Trauma refers to experiences that cause intense physical and psychological stress reactions. It can refer to “a single event, multiple events, or a set of circumstances that is experienced by an individual as physically and emotionally harmful or threatening and that has lasting adverse effects on the individual’s physical, social, emotional, or spiritual wellbeing” (Substance Abuse and Mental Health Services Administration – SAMHSA Report, 2012, p. 2). Trauma can affect people of every race, ethnicity, age, sexual orientation, gender, psychosocial background, and geographic region. Although many individuals report a single specific traumatic event, others, especially those seeking mental health or substance abuse services, have been exposed to multiple or chronic traumatic events. Trauma generally overwhelms an individual’s or community’s resources to cope, and it often ignites the “fight, flight, or freeze” reaction at the time of the event(s). It frequently produces a sense of fear, vulnerability, and helplessness. The more we’ve studied the reactions to trauma, the more we’ve come to learn that trauma is not just the event(s), it’s the result of what happens inside of us as a result of what happens to us.
With the attacks of September 11, 2001, and other acts of terror, the wars in Iraq and Afghanistan, disastrous weather events, and sexual abuse scandals, it is safe to say that trauma has moved to the forefront of national consciousness. Trauma was once considered an abnormal experience. However, the National Comorbidity Study established how prevalent traumas were in the lives of the general population of the US (2012). The Adverse Childhood Experiences Study (Centers for Disease Control and Prevention, 2013) was a large epidemiological study involving more than 17,000 individuals from the United States. It analyzed the long-term effects of childhood and adolescent traumatic experiences on adult health risks, mental health, healthcare costs, and life expectancy. It was found that early childhood trauma was strongly correlated with later physical and psychological problems. Additionally, 61 percent of men and 51 percent of women reported experiencing at least one trauma in their lifetime, with witnessing a trauma, being involved in a natural disaster, and/or experiencing a life-threatening accident ranking as the most common events.
Various biopsychosocial and cultural factors influence an individual’s immediate response and long-term reactions to trauma. For most, regardless of the severity of the trauma, the immediate or enduring effects of trauma are met with resilience—the ability to rise above the circumstances or to meet the challenges with fortitude. For some people, reactions to a traumatic event are temporary, whereas others have prolonged reactions that move from acute symptoms to more severe, prolonged, or enduring mental health consequences (e.g., PTSD, anxiety disorders, substance use and mood disorders) and medical problems (e.g., arthritis, headaches, chronic pain). Others do not meet established criteria for PTSD or other mental disorders but encounter significant trauma-related symptoms or culturally expressed symptoms of trauma (e.g., somatization). For that reason, even if an individual does not meet diagnostic criteria for trauma-related disorders, it is important to recognize that trauma may still affect his or her life in significant ways.
Trauma-specific treatment services are evidence-based practices that facilitate recovery from trauma. There are several therapy approaches that peer-reviewed, randomized controlled trials have shown to be effective. Engaging in these treatment approaches will improve the chances of positive outcomes for patients.
Dr. McBride is leading our Trauma Focused Treatment Program – Dr. McBride biography. He is a military veteran, trained and experienced in evidence-based trauma treatment, including EMDR (Adaptive Information Processing) as well as Prolonged Exposure and Cognitive Processing Therapy (both Cognitive Behavioral Therapies for trauma). Our short-term and focused trauma treatment is tailored to the unique needs of each individual patient. The typical number of trauma focused treatment sessions range between 4 and 12 depending on individual patient needs. Referrals from medical and mental health providers are welcome.

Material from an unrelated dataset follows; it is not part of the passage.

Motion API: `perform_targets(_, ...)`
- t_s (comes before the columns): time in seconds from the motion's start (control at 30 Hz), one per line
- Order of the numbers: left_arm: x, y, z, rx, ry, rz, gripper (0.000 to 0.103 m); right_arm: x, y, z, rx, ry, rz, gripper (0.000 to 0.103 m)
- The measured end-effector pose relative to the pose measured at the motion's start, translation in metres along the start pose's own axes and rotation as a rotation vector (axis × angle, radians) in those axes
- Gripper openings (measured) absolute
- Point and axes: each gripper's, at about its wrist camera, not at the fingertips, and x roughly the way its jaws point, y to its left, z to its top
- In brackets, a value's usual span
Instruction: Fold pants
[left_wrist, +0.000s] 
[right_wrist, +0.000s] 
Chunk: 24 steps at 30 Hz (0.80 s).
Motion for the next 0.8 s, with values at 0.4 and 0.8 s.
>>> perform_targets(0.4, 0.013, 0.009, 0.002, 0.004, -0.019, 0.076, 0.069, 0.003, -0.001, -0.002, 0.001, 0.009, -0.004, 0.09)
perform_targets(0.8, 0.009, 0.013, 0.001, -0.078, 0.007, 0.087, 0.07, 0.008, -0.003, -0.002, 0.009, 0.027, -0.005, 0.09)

According to the World Health Organization’s Guidelines for the Management of Conditions Specifically Related to Stress (2013), trauma-focused Cognitive Behavioral Therapy (CBT) and Eye Movement Desensitization & Reprocessing (EMDR) are the only psychotherapies recommended for children, adolescents and adults with PTSD.
EMDR is a psychotherapy that enables people to heal from the symptoms and emotional distress that are the result of disturbing life experiences.
Repeated studies show that by using EMDR therapy people can experience the benefits of psychotherapy that once took years to make a difference.
EMDR therapy shows that the mind can in fact heal from psychological trauma much as the body recovers from physical trauma.